Sur les demandes d'indemnisation:
Au regard du montant des sommes réclamées, poste pour poste, par M. [A], il sera logiquement demandé à celui-ci, qui sollicite la mise en oeuvre de la solidarité nationale, de justifier, d'une part, de ses revenus déclarés par production de ses avis d'imposition pour les années 2008 à 2015 inclus et de sa déclaration des revenus 2015, et d'autre part, des sommes perçues et des débours des organismes sociaux par la production d'un état actualisé de la créance de la CPAM, d'un état des débours actualisés de sa mutuelle médicale et d'un état récapitulatif des sommes versées par la MDPH depuis l'accident.
Dans l'attente de la production de ces éléments, la Cour ordonnera sursis à statuer sur ses demandes.
Il peut, par contre, être statué sur les demandes formées par Mme [W] [F] épouse [A], d'une part, et par [Y] et [E] [A], enfants de M et Mme [A], d'autre part.

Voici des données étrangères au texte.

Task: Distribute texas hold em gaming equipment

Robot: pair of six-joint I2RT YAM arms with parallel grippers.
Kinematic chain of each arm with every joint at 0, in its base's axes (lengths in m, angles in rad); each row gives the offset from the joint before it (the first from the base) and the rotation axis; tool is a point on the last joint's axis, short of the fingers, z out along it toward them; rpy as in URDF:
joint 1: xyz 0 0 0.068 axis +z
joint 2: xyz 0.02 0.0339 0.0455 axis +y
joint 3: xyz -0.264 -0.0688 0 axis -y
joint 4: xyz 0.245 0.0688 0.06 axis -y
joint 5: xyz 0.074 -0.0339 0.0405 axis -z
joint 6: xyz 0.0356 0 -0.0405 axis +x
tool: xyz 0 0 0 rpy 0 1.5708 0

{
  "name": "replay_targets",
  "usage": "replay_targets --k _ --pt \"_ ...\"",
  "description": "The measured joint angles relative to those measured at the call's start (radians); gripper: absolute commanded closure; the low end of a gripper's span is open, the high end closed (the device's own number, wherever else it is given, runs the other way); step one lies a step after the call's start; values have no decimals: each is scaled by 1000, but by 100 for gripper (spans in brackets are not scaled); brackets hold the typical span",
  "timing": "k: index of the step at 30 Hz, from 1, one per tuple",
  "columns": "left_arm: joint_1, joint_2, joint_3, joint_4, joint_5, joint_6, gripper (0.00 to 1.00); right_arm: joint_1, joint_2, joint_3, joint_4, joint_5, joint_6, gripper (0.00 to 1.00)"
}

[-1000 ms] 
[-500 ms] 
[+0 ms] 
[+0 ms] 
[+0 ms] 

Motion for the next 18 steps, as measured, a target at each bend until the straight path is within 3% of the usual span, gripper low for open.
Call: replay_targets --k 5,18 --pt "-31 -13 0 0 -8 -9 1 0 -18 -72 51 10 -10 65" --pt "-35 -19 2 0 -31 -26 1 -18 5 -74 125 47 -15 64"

S'agissant des demandes formées par Mme [W] [F] épouse [A]:
Celle-ci demande à la cour de lui allouer les sommes suivantes en indemninsation de ses différents préjudices:
- 50 000,00 euros au titre du préjudice moral, des troubles nés de cet accident dans ses conditions de vie et de travail, de son préjudice sexuel,
- 5 161,25 euros frais de déplacement.
Pour sa part, le Fonds de garantie demande à la Cour, à titre infiniment subsidiaire, d'accorder à Mme [W] [F] épouse [A], les sommes de 22 000 euros au titre du préjudice d'affection, outre celle de 3 000 euros au titre des frais de déplacement.
Au regard de la gravité des séquelles physiques connues par M. [A] et de l'importance des bouleversements de tous ordres qui en ont résulté pour son épouse, professeur des écoles et pompier volontaire, au point de générer chez elle un syndrome dépressif réactionnel, la cour estime devoir lui accorder, au titre du préjudice moral, des troubles nés de cet accident dans ses conditions de vie et de travail et de son préjudice sexuel, la somme globale de 40 000 euros.

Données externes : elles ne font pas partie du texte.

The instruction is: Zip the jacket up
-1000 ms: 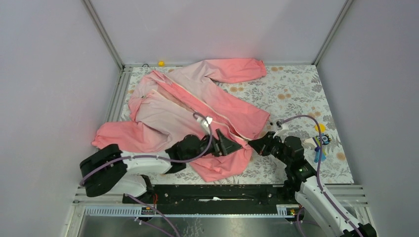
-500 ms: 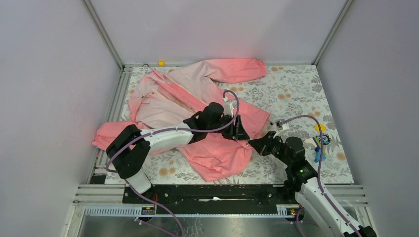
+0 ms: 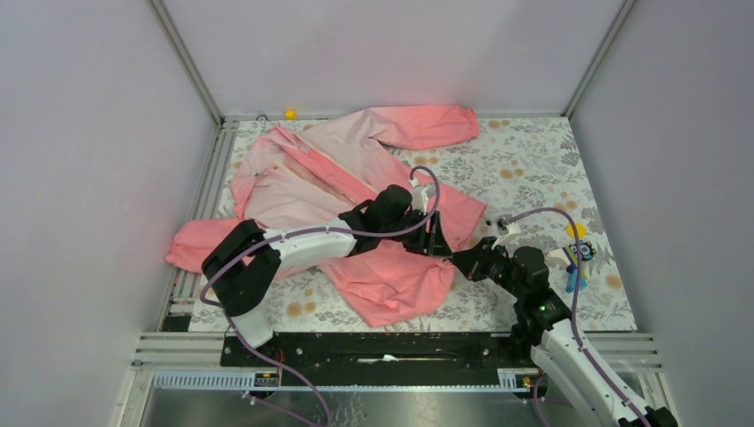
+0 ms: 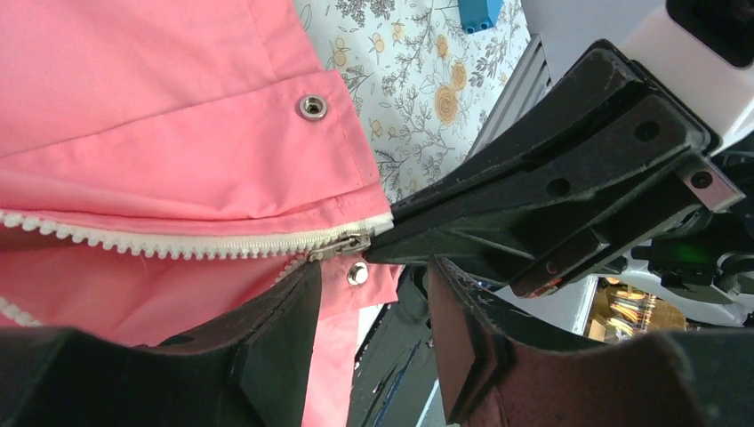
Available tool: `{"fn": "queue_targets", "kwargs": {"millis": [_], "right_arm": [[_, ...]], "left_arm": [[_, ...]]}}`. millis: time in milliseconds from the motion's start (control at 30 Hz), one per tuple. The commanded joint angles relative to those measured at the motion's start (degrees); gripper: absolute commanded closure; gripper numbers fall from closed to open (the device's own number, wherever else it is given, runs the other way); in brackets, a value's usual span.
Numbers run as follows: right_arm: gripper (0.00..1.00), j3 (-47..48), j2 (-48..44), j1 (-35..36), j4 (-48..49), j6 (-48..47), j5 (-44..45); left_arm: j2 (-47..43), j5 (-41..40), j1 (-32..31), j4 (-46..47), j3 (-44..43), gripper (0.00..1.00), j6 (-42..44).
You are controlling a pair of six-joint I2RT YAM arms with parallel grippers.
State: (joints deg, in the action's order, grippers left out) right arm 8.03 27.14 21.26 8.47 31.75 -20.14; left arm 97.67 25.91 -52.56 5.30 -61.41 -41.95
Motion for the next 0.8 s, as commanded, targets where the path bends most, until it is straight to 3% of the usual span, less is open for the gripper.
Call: {"fn": "queue_targets", "kwargs": {"millis": [0,133,267,400,767], "right_arm": [[1.0,1.4,-0.6,0.1,1.7,-1.1,0.2],[1.0,1.1,-0.8,0.2,1.7,-1.1,0.1],[1.0,0.9,-1.1,0.2,1.6,-1.0,0.0],[1.0,0.7,-1.1,0.2,1.7,-0.9,-0.2],[1.0,0.8,-1.2,0.2,1.6,-0.9,-0.2]], "left_arm": [[1.4,-1.0,-0.2,0.4,-2.6,0.49,0.4],[1.3,-3.8,-0.2,-0.4,-2.7,0.47,0.7],[0.6,-7.4,-0.3,-1.1,-2.1,0.4,0.7],[1.2,-5.2,-0.3,1.0,-1.5,0.38,0.2],[0.9,0.2,-0.8,7.8,0.7,0.55,-3.9]]}}
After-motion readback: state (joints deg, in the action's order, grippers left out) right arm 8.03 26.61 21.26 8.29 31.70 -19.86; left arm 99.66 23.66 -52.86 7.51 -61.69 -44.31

La somme de 4 000 euros lui sera par ailleurs accordée en indemnisation de frais de déplacement qu'elle a du avancer.
S'agissant des demandes formées par [Y] et [E] [A], enfants de M et Mme [A]:
Les parties étant d'accord sur ce point, la somme de 5 000 euros sera allouée à chacun d'eux, en indemnisation de leur préjudice moral.

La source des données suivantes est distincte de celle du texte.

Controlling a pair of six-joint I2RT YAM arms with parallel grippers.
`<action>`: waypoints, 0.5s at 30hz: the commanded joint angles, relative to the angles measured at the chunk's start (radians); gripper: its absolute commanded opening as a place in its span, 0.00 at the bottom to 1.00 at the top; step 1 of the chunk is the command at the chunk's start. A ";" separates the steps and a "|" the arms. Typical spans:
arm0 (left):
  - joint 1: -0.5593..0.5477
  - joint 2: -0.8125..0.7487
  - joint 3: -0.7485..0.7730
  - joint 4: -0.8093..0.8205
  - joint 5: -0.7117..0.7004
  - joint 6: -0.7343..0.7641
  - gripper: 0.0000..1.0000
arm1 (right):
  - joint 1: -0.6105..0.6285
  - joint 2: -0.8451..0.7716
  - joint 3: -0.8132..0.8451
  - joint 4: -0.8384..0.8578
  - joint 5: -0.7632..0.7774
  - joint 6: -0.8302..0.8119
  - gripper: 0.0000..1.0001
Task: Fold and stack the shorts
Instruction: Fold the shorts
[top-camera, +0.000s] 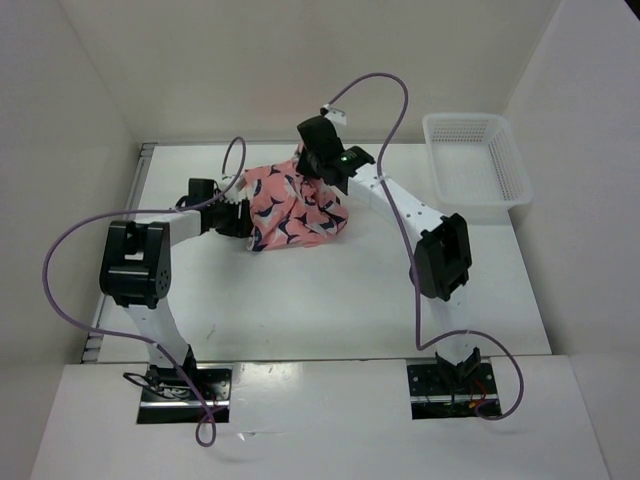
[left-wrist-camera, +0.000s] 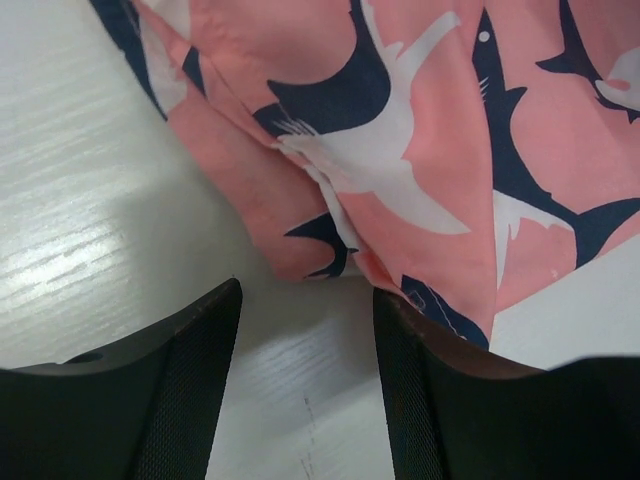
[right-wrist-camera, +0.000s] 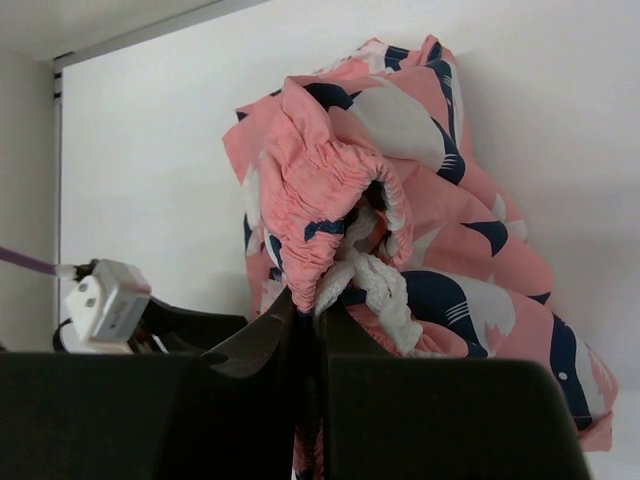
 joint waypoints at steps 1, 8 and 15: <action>-0.006 0.042 0.021 0.043 0.013 0.006 0.63 | 0.040 0.056 0.142 -0.013 -0.016 -0.011 0.00; -0.006 0.062 0.021 0.052 0.013 0.006 0.63 | 0.104 0.195 0.334 -0.073 -0.028 0.009 0.00; -0.006 0.062 0.030 0.052 0.013 0.006 0.63 | 0.124 0.292 0.448 -0.102 -0.059 0.029 0.00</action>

La cour, qui a ordonné sursis à statuer sur les demandes de M. [A], réservera les dépens.
PAR CES MOTIFS:
La Cour, statuant publiquement, par arrêt contradictoire et en dernier ressort,
Déclarant l'appel formé par les consorts [A] recevable,
Vu les conclusions et pièces déposées par les parties,
Vu la décision de la CIVI du tribunal de Grande Instance du TGI de Bayonne en date du 25 novembre 2016,
Vu les articles 706-3 et suivants du CPP,
Confirme la jonction des instances,
Infirmant, pour le surplus, la décision entreprise,
Dit que la requête des consorts [A] est recevable;
Ordonne à M. [P] [A] de justifier, d'une part, de ses revenus déclarés par production de ses avis d'imposition pour les années 2008 à 2015 inclus et de sa déclaration des revenus 2015, et d'autre part, des sommes perçues et des débours des organismes sociaux par la production d'un état actualisé de la créance de la CPAM, d'un état des débours actualisés de sa mutuelle médicale et d'un état récapitulatif des sommes versées par la MDPH depuis l'accident;
Ordonne sursis à statuer sur les demandes de M. [P] [A] dans l'attente de la production de ces éléments;
Renvoie le dossier à la mise en état du 16 janvier 2019,
Alloue à Mme [W] [F] épouse [A], en indemnisation de ses préjudices, la somme de 40 000 euros;
Lui alloue la somme de 4 000 euros en indemnisation de frais de déplacement;
Alloue à M [Y] et Mme [E] [A], enfants de M et Mme [A], la somme de 5 000 euros chacun en indemnisation de leur préjudice moral,
Réserve les dépens;
Le présent arrêt a été signé par Monsieur LEGRAND, Président, et par Madame SAYOUS, greffier suivant les dispositions de l'article 456 du Code de Procédure Civile.